A Good assistant knows you very well. He knows where you are right now, and where you plan to be later. If it’s morning and you’re asking “how is traffic”, you’re actually asking to compare today’s projected commute time to the average time it would usually take. If I want a table at “that Greek place”, he should scan my history for a Greek restaurant around my location.
He should remember some of my details, so that he won’t bother me with asking for them every time. Things like credit card number and my apartment floor and number. These don’t have to be present on first use. If it’s the first time I’m ordering Pizza, ask for my credit card and home address. Next time, just confirm:
I will pay for this with your credit card ****3814. Delivery address is 122 Allen street apt 14.
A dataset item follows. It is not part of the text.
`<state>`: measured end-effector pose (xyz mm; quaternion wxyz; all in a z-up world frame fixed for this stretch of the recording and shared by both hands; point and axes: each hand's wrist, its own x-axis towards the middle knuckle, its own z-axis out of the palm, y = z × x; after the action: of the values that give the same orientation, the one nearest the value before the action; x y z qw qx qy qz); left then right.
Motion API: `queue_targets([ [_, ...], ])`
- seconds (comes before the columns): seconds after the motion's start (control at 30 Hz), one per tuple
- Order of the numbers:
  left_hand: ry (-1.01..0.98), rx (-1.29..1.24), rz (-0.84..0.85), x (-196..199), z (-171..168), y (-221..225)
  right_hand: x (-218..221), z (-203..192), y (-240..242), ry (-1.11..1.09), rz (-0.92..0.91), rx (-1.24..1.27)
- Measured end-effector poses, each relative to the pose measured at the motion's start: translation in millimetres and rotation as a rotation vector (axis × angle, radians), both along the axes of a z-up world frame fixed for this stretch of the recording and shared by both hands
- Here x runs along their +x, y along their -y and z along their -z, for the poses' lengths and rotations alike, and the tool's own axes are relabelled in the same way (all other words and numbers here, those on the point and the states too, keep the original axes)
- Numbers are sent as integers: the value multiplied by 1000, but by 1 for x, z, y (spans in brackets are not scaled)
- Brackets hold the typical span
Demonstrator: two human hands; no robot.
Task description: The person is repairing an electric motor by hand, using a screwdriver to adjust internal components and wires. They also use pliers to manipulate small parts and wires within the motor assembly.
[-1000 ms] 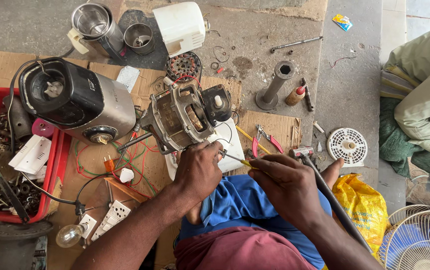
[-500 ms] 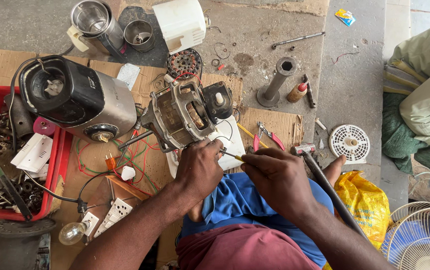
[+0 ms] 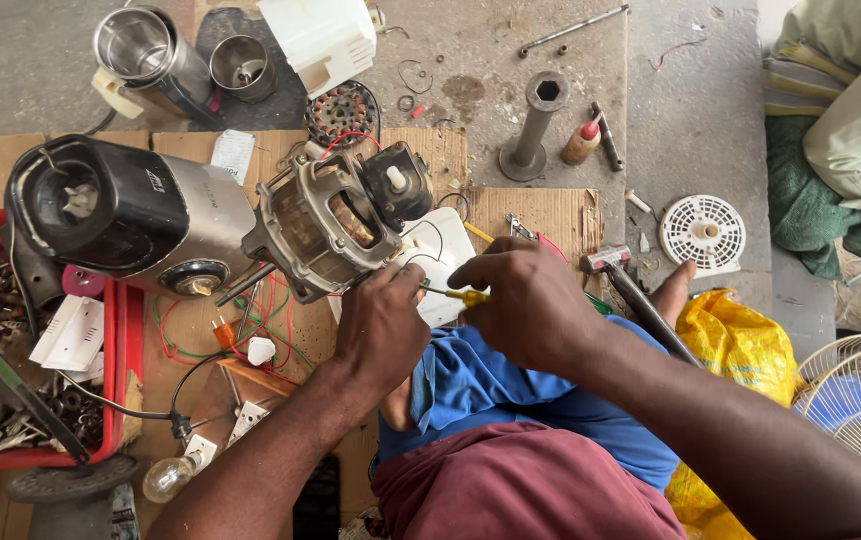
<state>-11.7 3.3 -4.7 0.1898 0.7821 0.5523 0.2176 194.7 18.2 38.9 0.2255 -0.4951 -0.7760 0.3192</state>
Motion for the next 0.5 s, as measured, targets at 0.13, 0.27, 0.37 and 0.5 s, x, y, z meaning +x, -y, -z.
queue_targets([
  [0.13, 26, -39, -15, 1, 1, 4, -1, -3, 6, 196, 111, -97],
  [0.27, 15, -15, -15, 3, 0, 1, -1, 8, -4, 215, 23, -213],
  [0.37, -13, -29, -42, 3, 2, -1, 3, 8, 3, -67, 7, 51],
  [0.5, 9, -18, -43, 4, 8, 0, 1, 4, 17, 41, 127, 35],
])
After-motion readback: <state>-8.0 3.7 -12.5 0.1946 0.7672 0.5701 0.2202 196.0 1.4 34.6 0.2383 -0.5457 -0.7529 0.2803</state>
Say “Go” to order, or “Edit” to make changes.
But not just that. If I have loyalty points with Delta, remember that on my next flight search. Don’t book any meetings for me on Wednesday afternoons, that’s my time with the kids.
Next, predict the future
Here we are with the perfect assistant. Always there, in touch with every service we can think of, knowing everything about us. Takes us 3 seconds to get a tailor-fit solution for all our needs and wants.
But why settle for 3 seconds? What if my assistant knows what I want before I say it? Before I even realize this is what I want? This is not far-fetched. Armed with all the capabilities we discussed, an assistant is perfectly capable of proactively suggesting ideas:
I found one of your contacts, Dan Taylor, is going to the convention too. He was just promoted to the position of Purchase Manager at Acme Co. Should I try to reach out and arrange a meeting?
In fact, at Meekan we have found that our assistant’s users are 5 times more likely to engage if approached proactively (as opposed to waiting for them to initiate a request).
Meekan’s assistant robot is alerting you about an upcoming problem in your schedule, and immediately offers 2 possible solutions right there.
- Bring everything into one, highly-available platform (Slack, Echo, Facebook messenger).
- Use a unified interface (words) to operate everything, and smoothly switch between different services.